*TASK INSTRUCTIONS*. Report only the number of lines below in which the string "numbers" appears.

*MATERIAL FOR THIS TASK*.
──────

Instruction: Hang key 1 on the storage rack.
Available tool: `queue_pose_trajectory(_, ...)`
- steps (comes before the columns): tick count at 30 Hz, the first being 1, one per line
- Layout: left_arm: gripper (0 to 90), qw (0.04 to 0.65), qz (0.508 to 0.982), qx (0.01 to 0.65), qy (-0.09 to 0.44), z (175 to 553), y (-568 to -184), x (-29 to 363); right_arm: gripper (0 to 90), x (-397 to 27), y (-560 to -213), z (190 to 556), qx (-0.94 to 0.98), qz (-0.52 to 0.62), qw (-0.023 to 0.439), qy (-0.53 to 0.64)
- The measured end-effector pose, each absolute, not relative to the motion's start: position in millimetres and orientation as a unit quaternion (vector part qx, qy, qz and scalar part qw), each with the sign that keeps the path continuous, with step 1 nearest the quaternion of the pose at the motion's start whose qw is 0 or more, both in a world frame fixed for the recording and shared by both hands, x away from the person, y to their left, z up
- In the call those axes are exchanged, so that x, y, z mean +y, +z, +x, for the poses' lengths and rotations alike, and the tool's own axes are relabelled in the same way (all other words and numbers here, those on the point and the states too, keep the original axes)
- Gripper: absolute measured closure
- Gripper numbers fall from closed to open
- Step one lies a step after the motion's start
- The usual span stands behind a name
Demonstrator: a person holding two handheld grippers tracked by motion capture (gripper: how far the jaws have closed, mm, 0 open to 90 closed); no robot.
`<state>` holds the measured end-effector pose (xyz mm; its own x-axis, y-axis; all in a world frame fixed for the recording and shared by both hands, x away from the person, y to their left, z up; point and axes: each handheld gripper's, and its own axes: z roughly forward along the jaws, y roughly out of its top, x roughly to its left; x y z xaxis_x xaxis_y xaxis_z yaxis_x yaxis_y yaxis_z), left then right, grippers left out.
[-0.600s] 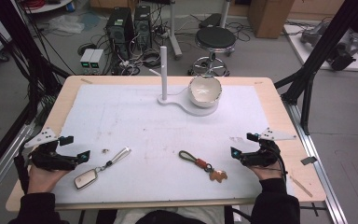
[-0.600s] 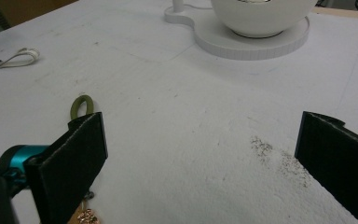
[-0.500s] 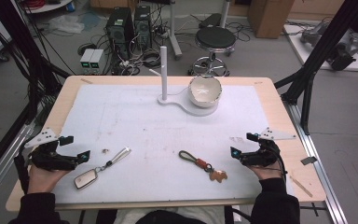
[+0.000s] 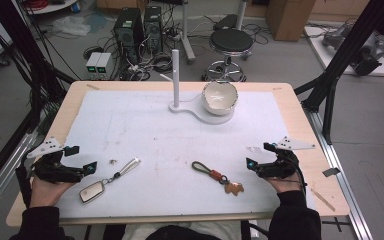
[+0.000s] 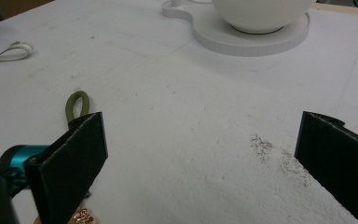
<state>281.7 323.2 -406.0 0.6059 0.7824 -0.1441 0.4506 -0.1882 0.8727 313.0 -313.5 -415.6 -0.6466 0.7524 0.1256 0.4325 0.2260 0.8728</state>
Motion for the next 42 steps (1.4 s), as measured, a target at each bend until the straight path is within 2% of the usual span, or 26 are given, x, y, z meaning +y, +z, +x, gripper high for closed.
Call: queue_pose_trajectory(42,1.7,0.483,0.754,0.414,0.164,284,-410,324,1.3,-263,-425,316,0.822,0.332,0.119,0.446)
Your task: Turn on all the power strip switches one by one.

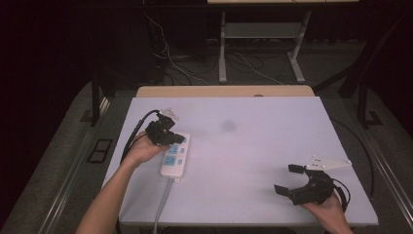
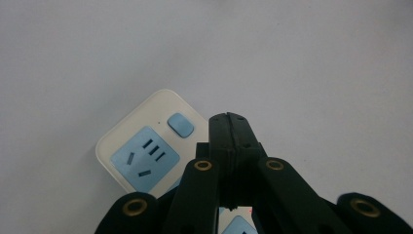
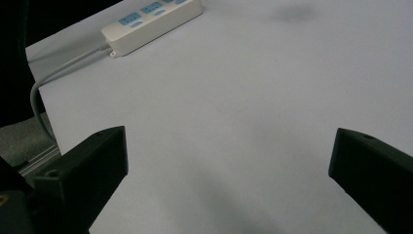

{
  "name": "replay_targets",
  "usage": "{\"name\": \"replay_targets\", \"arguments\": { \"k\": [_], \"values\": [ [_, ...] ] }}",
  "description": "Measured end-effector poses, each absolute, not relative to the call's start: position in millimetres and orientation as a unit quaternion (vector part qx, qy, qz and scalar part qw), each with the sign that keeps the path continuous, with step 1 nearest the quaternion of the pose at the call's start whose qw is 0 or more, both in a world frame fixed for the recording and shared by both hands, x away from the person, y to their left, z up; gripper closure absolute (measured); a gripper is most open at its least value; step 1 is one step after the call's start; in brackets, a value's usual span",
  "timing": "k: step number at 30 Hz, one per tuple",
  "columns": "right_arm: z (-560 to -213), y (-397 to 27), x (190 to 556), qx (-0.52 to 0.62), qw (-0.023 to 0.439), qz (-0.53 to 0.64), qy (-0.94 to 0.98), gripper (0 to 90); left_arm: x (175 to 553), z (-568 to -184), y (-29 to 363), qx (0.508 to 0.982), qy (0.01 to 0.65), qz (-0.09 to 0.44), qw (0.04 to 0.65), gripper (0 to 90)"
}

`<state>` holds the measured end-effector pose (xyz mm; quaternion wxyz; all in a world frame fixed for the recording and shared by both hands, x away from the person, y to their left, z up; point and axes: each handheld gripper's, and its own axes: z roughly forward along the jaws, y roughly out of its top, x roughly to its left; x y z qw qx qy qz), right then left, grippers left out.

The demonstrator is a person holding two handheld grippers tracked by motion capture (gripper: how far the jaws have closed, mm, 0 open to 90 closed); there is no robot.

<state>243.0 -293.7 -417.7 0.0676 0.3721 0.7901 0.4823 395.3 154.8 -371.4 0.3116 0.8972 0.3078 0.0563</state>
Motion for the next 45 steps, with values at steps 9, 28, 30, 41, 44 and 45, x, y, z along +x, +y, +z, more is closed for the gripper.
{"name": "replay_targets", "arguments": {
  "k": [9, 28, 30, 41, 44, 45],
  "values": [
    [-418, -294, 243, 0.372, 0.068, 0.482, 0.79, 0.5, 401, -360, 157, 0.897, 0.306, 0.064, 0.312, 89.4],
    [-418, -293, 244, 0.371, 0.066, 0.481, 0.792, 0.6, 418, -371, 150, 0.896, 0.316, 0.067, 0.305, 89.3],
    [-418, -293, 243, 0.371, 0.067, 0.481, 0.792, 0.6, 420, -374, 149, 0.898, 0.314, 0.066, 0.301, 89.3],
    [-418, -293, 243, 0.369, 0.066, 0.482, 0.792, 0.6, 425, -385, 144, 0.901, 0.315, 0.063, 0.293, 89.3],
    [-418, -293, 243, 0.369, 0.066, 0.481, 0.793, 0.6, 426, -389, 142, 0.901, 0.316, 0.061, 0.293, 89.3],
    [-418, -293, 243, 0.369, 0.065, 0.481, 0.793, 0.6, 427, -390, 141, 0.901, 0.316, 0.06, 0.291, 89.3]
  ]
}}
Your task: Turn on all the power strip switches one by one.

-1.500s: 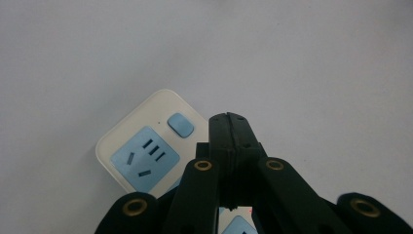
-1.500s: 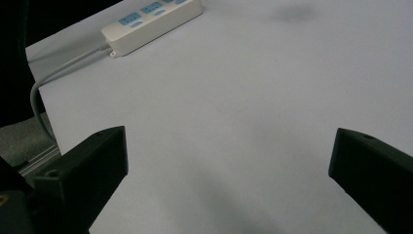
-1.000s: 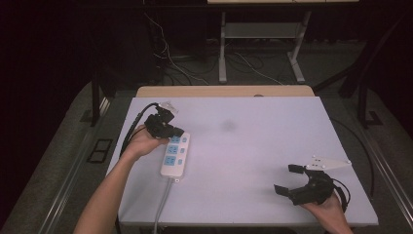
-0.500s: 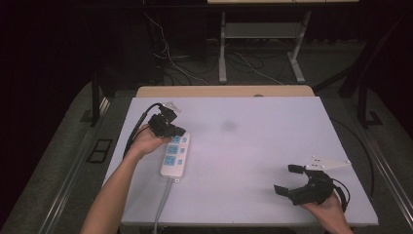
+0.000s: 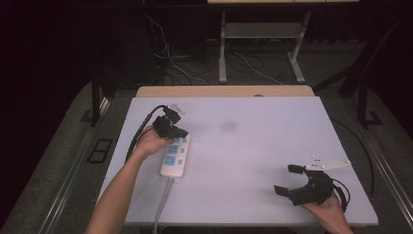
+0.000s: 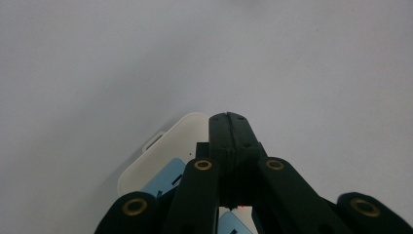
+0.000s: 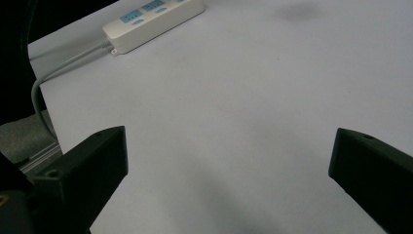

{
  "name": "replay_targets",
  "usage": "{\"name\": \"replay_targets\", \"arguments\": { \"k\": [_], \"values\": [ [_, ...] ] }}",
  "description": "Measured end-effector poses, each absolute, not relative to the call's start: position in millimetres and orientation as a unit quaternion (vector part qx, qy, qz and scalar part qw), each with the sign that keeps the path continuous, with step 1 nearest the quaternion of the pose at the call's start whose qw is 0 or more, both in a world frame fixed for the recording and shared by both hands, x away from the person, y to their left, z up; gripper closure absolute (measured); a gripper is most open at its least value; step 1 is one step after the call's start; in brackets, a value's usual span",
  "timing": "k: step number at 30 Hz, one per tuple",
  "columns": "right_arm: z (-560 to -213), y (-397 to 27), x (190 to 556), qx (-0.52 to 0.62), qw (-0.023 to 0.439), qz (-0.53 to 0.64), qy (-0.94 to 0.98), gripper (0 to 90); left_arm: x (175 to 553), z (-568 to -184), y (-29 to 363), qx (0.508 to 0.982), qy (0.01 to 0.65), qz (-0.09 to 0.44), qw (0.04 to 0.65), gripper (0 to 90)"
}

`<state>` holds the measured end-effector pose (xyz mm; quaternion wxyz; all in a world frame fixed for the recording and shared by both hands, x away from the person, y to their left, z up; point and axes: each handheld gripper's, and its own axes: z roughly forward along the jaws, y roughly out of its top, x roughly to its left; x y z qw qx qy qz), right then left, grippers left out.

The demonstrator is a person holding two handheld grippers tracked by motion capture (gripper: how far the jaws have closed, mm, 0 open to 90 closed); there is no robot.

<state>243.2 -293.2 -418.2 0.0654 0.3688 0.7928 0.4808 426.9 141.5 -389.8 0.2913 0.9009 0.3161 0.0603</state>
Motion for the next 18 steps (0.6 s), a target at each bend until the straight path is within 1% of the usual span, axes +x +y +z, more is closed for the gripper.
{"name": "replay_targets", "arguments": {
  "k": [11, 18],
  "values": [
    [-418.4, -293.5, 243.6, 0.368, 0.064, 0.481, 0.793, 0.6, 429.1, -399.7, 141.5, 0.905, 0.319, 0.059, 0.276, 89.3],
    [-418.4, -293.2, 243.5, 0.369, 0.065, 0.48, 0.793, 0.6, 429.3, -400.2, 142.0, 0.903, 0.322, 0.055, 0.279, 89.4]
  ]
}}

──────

*EXERCISE SOLUTION*. 2